An Offer in Compromise is the one and only way that the IRS will voluntarily write off back taxes owed by you or your business. It is true that bankruptcy can discharge income taxes; however bankruptcy cannot discharge payroll taxes for a business or the owner of that business. It also cannot discharge any self-employment taxes.
A good Offer essentially stands on two legs. The first leg is the total value of the equity in your stuff. The second leg consists of the household income/expense analysis. This post will discuss each of these in turn, followed by a discussion of the expectation of time the process will take, along with a few additional requirements of the Offer process.
Equity. First of all let’s be clear: the IRS is not interested in the silverware in the kitchen drawer, the CD player in the bedroom, or the goldfish in the front room. We are talking about equity in large assets, usually consisting of (1) Real Estate (homes, land, timeshares); (2) Vehicles (cars, motorcycles, 4-wheelers, jet skis, etc., that are titled in your name); (3) Retirement plans (401k, IRAs, and the like); and (4) Life Insurance with a cash value (if you can surrender your life insurance right now and get some money, that is cash value. If you were to stop paying, and the insurance goes away, that is term insurance, and has no value to the IRS.)
For this first leg of the Offer, we take the equity value in each. We do NOT have to sell your stuff – only offer the cash equivalent in an Offer to the IRS. For example, if you have a car that is worth $10,000 with a loan remaining on it of $6,000, then we would take an 80% value of the car of $8,000, (this compensates for the “fire sale” value of your car,) subtract against it the $6,000 still owed, and we come up with an equity of $2,000 in the vehicle. Interestingly enough, with recent rule changes, the IRS now allows a $3,450 exemption in each vehicle, up to two vehicles per family. In this case, that exemption would wipe out the equity in this car, and so we would have no equity for purposes of the Offer in Compromise! Nice, right?
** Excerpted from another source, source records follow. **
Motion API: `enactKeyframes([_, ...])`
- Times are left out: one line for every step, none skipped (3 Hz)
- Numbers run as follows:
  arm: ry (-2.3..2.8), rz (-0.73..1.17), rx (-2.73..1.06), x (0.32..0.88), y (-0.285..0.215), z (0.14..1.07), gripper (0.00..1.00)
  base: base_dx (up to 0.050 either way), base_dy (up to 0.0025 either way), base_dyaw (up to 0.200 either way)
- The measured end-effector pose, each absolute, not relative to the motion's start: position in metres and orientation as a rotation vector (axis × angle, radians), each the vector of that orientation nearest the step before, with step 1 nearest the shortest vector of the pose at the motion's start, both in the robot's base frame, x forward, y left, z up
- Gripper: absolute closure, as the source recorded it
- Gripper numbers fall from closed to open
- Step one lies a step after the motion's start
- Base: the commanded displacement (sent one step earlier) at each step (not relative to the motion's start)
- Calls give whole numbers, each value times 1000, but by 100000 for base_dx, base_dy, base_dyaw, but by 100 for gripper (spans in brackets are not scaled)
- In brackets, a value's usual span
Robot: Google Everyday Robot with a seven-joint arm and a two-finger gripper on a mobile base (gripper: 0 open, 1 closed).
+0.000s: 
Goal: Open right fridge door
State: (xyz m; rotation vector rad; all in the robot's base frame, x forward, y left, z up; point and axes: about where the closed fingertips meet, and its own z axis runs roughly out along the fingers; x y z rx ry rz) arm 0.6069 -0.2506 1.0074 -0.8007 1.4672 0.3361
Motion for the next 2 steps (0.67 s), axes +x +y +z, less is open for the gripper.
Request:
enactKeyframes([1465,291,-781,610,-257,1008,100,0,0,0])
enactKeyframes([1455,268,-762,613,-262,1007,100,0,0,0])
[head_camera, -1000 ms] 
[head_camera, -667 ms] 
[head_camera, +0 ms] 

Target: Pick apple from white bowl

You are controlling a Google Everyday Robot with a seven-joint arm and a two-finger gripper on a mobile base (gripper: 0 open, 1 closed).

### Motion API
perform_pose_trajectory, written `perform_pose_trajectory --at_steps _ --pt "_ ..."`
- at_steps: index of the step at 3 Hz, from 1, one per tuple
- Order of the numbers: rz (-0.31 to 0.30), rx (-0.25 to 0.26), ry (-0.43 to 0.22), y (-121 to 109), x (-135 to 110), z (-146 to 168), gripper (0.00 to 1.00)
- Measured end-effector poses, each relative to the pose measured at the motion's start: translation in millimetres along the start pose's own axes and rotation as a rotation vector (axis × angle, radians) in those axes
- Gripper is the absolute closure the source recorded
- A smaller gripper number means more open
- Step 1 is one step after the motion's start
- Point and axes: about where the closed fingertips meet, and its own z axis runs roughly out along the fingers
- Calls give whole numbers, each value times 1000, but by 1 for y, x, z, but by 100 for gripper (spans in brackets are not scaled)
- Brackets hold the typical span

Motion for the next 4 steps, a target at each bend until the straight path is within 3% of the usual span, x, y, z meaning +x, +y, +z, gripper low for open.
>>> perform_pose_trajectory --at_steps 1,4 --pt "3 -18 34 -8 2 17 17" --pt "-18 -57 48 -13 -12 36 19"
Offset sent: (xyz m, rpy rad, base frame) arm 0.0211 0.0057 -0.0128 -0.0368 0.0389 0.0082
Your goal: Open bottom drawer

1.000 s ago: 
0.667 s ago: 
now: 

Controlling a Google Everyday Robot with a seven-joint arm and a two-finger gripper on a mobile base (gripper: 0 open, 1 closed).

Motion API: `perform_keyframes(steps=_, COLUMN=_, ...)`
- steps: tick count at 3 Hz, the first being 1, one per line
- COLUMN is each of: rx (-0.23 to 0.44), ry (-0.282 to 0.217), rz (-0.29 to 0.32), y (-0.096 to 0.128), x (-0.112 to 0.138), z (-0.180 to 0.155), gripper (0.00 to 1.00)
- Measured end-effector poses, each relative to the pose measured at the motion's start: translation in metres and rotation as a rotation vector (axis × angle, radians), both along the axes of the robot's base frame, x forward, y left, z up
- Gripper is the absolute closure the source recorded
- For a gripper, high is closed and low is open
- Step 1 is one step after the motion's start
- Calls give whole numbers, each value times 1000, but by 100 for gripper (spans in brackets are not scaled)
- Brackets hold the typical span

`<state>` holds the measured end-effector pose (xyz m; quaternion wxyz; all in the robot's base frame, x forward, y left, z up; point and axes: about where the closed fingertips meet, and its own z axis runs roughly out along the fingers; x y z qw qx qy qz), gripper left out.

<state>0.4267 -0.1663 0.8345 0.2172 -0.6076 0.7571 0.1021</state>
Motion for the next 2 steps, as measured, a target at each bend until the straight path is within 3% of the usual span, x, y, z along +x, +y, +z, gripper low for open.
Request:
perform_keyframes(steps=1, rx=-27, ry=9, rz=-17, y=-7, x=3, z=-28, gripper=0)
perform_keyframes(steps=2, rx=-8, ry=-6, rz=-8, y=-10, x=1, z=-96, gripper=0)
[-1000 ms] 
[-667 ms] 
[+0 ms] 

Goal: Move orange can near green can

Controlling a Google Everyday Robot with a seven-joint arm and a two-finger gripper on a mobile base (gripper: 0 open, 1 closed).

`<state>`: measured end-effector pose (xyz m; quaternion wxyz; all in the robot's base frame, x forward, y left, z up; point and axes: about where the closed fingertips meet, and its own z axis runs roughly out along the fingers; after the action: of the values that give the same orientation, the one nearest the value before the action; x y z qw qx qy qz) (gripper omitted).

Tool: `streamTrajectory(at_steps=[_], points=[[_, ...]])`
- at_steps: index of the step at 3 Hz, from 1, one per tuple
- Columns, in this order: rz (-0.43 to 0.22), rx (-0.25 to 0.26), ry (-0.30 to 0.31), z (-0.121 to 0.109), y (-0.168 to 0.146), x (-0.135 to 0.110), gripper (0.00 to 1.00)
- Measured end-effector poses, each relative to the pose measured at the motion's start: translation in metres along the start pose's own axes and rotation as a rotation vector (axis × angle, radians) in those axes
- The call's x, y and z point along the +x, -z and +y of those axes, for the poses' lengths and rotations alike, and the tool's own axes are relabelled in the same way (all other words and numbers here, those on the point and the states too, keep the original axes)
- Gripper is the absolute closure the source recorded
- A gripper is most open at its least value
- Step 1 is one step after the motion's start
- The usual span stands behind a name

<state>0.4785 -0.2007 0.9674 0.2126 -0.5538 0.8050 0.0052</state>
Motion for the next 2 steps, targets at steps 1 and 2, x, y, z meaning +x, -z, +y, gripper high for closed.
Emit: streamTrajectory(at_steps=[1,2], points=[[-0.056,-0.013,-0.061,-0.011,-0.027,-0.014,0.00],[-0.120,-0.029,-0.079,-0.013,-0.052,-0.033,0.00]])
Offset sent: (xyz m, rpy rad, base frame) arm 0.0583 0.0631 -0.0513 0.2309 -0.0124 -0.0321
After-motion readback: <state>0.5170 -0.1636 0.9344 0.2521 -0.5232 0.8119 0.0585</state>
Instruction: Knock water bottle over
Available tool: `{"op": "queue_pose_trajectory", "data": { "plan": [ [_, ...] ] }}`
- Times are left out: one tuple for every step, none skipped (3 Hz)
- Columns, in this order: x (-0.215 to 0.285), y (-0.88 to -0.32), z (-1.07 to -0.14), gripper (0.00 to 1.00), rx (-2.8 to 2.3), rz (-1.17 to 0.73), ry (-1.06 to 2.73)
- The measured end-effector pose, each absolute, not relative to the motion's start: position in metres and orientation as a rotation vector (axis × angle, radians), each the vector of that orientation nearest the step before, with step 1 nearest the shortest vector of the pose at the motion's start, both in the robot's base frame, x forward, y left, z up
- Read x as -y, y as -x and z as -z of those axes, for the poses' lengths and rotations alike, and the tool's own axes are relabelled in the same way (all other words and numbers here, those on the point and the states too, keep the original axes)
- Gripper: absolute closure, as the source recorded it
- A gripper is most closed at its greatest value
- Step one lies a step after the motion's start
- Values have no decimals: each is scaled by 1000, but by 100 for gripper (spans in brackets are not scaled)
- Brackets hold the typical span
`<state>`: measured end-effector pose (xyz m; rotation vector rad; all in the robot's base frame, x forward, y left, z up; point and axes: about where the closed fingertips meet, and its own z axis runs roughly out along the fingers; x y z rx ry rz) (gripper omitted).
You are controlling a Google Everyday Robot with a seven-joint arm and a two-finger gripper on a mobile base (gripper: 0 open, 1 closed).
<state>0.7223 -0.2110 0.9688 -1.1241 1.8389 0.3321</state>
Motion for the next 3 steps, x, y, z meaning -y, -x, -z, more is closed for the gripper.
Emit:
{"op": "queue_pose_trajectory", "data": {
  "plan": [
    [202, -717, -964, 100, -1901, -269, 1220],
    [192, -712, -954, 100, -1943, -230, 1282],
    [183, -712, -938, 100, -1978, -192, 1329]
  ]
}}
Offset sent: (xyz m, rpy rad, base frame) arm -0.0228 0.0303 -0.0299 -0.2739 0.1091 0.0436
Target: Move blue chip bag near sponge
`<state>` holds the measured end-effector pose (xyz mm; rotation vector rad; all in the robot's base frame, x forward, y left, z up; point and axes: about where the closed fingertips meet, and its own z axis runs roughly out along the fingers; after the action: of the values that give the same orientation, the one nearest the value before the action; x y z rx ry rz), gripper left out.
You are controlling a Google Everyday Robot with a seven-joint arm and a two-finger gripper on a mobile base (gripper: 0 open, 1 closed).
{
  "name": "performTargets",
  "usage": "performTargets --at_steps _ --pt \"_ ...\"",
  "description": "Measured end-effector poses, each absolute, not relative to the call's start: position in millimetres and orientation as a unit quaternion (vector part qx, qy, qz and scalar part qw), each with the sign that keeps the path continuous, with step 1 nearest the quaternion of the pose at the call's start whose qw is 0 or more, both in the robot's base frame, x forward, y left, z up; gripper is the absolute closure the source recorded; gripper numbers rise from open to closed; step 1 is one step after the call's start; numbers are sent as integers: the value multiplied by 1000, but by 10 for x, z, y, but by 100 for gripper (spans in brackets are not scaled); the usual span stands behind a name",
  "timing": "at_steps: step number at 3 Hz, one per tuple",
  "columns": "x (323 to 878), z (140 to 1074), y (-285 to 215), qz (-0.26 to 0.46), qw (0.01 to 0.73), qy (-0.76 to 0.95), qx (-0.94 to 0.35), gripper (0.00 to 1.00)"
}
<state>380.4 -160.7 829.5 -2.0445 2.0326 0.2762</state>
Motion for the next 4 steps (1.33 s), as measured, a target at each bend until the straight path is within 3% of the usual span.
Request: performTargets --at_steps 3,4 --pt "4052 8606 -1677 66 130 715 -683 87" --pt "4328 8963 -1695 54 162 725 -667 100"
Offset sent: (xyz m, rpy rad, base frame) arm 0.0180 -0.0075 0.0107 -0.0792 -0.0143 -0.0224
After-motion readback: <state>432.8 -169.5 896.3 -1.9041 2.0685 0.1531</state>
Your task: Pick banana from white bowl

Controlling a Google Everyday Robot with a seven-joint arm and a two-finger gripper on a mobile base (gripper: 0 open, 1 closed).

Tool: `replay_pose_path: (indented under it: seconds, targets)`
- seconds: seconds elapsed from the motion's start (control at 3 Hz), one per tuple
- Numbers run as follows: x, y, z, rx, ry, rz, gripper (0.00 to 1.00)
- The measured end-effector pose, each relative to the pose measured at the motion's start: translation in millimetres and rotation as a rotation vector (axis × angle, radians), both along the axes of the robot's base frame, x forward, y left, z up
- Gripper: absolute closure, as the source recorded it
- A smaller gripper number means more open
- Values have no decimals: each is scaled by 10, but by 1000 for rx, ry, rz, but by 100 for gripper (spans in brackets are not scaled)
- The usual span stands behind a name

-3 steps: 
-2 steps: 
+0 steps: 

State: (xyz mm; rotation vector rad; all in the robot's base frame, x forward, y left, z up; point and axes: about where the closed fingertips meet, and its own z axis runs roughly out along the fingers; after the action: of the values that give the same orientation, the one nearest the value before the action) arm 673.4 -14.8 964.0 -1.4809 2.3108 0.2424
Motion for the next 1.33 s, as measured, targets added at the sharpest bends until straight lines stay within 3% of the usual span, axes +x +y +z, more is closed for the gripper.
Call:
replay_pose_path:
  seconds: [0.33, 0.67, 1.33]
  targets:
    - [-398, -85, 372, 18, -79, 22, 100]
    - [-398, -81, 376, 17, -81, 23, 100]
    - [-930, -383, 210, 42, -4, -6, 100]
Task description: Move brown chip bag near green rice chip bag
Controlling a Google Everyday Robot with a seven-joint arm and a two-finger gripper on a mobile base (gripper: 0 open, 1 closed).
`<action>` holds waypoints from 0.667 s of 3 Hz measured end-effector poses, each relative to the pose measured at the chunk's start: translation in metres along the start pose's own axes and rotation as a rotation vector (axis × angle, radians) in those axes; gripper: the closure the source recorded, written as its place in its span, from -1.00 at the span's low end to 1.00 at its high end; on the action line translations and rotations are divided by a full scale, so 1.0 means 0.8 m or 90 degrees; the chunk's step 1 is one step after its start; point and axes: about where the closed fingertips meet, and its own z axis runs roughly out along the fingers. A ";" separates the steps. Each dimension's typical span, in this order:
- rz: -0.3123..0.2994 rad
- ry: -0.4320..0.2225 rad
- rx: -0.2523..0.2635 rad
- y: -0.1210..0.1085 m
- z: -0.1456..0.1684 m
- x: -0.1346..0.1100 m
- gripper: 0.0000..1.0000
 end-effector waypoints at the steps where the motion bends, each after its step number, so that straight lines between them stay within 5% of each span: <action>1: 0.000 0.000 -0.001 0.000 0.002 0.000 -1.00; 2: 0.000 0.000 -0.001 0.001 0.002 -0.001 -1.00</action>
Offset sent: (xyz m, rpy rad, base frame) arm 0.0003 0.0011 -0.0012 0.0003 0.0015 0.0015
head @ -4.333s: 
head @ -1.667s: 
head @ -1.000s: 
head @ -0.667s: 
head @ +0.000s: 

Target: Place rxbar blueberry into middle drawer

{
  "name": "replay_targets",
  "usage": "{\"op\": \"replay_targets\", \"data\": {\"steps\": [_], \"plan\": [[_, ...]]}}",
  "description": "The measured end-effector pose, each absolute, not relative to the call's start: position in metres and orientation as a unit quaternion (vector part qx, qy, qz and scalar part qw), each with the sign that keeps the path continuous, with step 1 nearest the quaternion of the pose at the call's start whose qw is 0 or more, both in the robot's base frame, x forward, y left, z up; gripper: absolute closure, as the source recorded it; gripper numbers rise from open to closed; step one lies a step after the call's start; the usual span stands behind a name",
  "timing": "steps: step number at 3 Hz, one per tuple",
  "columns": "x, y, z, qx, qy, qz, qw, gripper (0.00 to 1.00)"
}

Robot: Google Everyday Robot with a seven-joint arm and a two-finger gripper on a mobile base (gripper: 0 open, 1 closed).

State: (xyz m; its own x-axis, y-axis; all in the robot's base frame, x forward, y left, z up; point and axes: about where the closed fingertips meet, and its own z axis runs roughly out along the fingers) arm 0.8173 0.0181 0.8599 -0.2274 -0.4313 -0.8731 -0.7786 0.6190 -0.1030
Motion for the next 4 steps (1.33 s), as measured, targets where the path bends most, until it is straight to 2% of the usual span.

We would go through a similar analysis of your assets in the above categories. Also, if you have other uniquely valuable stuff like an antique coin collection, for example, or a pre-revolutionary flintlock musket, the value of these would have to be added into the Offer.
Household Income Expense Analysis. In second leg of the Offer analysis, we take all the income coming into the household and total it up. Income includes salaries, 1099 income, social security, retirement income, disability, and even child support and alimony. Everything that comes into the home as money, each month, is income for an Offer in Compromise.
Next, we go through a number of expense categories that the IRS has deemed as essential and necessary. Some examples would be for food, housing, utilities, health insurance, car payments, withholding taxes, etc. For each of these categories there is a maximum amount the IRS will allow; above that cannot be counted in your Offer. The numbers go up based on the size of the household as well. For example, for food, clothing, and miscellaneous, the allowable amount for one person is $583 per month. For a household of four people, that increases to $1,482 per month.
Once we have tallied up these expenses, we then compare that monthly total against the income for the month. Whatever the net number is, we then multiply that number by twelve and add to the number that comes from the equity in your stuff, as discussed above. This final combined number is the minimum number the IRS will accept in settlement of any back taxes.
Timeline. An Offer in Compromise, from start to finish, can take anywhere from 6 months to 24 months. An Offer typically will take about 9 months on average from our experience.
Additional Considerations. There are a few other commitments you make as a part of an accepted Offer in Compromise. First of all, you promise to file your taxes on time and pay your taxes in full for the next five years. No extensions. If you are a day late, and a dollar short, your Offer will blow up, and you are back to owing the original taxes, plus penalties and interest! I have had two clients do that in the past 10 years; it truly is a tragedy.
Also, if you are entitled to a refund for the taxes for the year in which you had an Offer accepted, the IRS gets to keep that refund. For example, if you have an Offer accepted in October 2014, and then you are entitled to a refund when you do your 2014 taxes come next April 2015, the IRS will keep that refund, in addition to the settlement you agreed on. Essentially, it is one last chance for the IRS to get something from you on those back taxes. This can be planned for, but it does require some effort ahead of time.
Does the IRS really give Offers to People? Absolutely! This is an option every person should look into when deciding how to deal with IRS back taxes. We have had many accepted Offers for clients over the last 9 years; if you fit, you could be one of those as well. An Offer in Compromise will settle income taxes, penalties, interest, payroll taxes, and business taxes. If your situation qualifies, it is a comprehensive solution to your IRS tax problems.